■ Try it: Only the lines from the top of the listing below through the line containing "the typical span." should be output, exactly and with no pictures.

■ Provided material:
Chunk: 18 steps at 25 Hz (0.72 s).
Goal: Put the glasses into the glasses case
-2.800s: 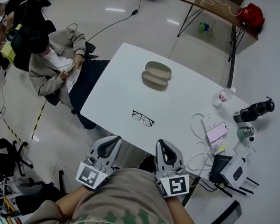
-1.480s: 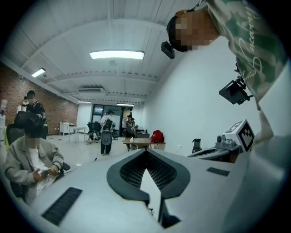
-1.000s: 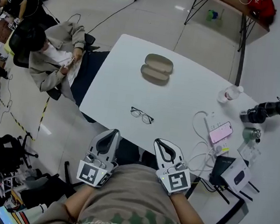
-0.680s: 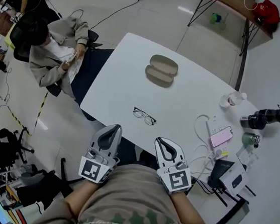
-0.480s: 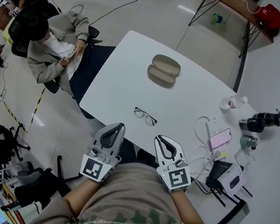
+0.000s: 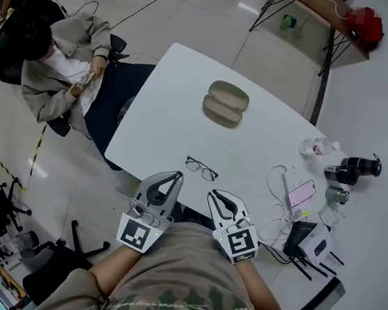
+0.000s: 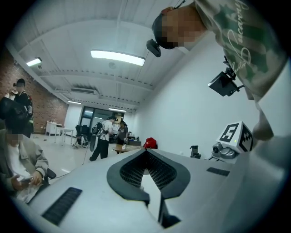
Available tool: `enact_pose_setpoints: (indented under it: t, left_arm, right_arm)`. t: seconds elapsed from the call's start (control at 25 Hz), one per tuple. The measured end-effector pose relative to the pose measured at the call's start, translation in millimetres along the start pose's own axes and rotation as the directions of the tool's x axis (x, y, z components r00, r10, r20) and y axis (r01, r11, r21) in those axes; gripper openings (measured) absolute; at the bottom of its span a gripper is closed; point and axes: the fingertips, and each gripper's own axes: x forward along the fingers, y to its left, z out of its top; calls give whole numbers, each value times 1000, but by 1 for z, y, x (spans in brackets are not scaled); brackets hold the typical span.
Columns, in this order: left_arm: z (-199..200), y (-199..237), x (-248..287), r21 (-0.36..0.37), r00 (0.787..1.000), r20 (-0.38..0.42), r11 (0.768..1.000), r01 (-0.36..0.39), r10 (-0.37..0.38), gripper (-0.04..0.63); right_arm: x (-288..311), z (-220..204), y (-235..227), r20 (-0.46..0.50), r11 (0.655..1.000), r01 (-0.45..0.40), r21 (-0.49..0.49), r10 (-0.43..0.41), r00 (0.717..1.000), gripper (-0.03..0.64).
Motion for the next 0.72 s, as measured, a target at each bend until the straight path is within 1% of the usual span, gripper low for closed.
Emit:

■ Task solution:
Chunk: 18 steps at 25 Hz (0.72 s).
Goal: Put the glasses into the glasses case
-2.800s: 
-1.480s: 
-1.000s: 
-0.680s: 
-0.480s: 
+0.000s: 
+0.000s: 
Available tool: `enact_pose_setpoints: (indented under it: t, left_arm, right_arm)`. t: seconds elapsed from the call's start (control at 25 Hz), one per tuple. The measured end-effector pose relative to the pose measured at the call's start, translation in millimetres along the start pose's own axes and rotation as the directions of the tool's x axis (x, y, z components r00, r10, r20) and y axis (r01, r11, r21) in those axes; gripper openings (measured) absolute; at the bottom of its span a gripper is closed; point and axes: the fingertips, and each gripper's own axes: x forward along the fingers, y to its left, z out of its top; calls give whole numbers, each value times 1000, but by 1 for z, y, x (spans in brackets are not scaled); brackets hold the typical span.

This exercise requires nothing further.